*Work item*. For the word "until", state how many lines of the records include it, with no other text.

Collection entries:
▼

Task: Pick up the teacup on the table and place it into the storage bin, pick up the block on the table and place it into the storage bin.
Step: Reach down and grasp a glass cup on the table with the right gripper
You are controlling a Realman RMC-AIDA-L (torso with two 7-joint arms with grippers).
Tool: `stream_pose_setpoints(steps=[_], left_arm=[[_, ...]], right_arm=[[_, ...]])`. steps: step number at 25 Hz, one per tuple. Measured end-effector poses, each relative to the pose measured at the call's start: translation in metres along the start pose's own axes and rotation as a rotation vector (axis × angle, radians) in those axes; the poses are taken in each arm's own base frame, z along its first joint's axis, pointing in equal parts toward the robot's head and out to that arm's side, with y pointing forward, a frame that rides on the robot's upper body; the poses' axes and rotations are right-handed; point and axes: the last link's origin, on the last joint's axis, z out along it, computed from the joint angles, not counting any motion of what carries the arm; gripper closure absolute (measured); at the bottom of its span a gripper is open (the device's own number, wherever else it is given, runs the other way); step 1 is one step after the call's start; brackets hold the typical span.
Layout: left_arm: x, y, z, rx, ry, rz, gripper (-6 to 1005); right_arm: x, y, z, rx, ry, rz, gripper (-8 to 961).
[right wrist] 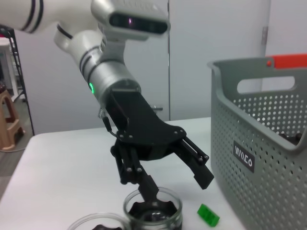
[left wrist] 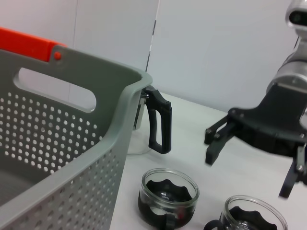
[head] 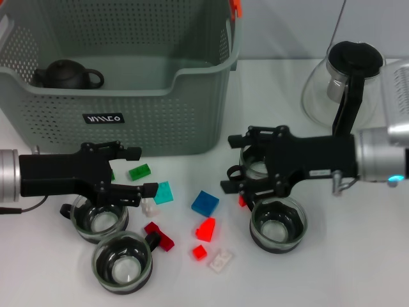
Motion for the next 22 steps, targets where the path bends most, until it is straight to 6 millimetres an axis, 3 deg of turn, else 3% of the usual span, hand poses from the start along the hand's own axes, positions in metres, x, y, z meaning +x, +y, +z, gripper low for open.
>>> stream_pose_setpoints(steps=[13,22], left_arm=[[0.000,-0.001,0.001,0.015,0.012,0.015,106],[-0.001,0.008,0.011,-0.035,0.015,0.008,108]], right_arm=[[-0.034,0.010,-0.047,-0.126,0.256,0.021,38],[-0.049,0.013,-0.041,-0.164,0.487,-0.034,39]])
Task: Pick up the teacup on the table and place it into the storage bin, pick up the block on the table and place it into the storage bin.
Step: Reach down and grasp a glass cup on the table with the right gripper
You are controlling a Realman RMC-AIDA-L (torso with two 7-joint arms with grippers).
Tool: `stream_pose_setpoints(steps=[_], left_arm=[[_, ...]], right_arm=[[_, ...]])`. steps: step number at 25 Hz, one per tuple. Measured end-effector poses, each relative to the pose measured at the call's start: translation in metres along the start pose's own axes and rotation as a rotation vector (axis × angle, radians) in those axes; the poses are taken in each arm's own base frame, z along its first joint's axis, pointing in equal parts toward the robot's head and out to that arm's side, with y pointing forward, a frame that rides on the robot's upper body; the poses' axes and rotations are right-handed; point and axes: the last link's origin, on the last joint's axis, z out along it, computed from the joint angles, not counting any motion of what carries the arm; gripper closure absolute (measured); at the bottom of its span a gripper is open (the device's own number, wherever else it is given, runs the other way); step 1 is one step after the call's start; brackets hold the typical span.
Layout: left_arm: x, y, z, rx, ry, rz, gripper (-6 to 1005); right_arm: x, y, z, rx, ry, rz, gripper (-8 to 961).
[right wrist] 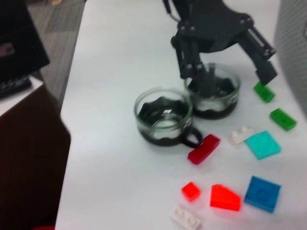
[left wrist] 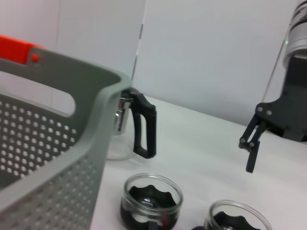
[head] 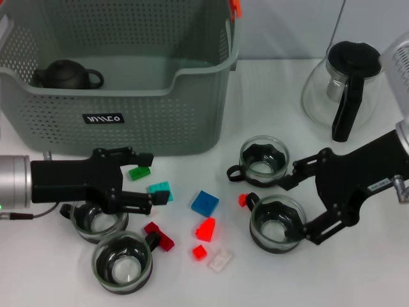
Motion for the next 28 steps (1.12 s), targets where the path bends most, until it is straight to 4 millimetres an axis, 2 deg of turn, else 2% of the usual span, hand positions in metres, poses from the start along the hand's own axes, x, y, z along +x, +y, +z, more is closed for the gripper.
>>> stream_pose_setpoints(steps=[7,17,28], left_arm=[[-0.006,0.006,0.003,-0.015,-0.002,-0.015,109],[-0.012,0.010,0.006,-0.013,0.011,-0.043,111],[-0.013,0.010,0.005,-0.011,0.011,-0.043,113]], right_arm=[[-0.005,0.004,0.017,-0.040,0.064,-0.027,39],[0.003,0.005,0.032,-0.058,0.176,0.008,39],[-0.008,0.003,0.059,-0.024,0.273,-0.034,55]])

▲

*Written answer*. 2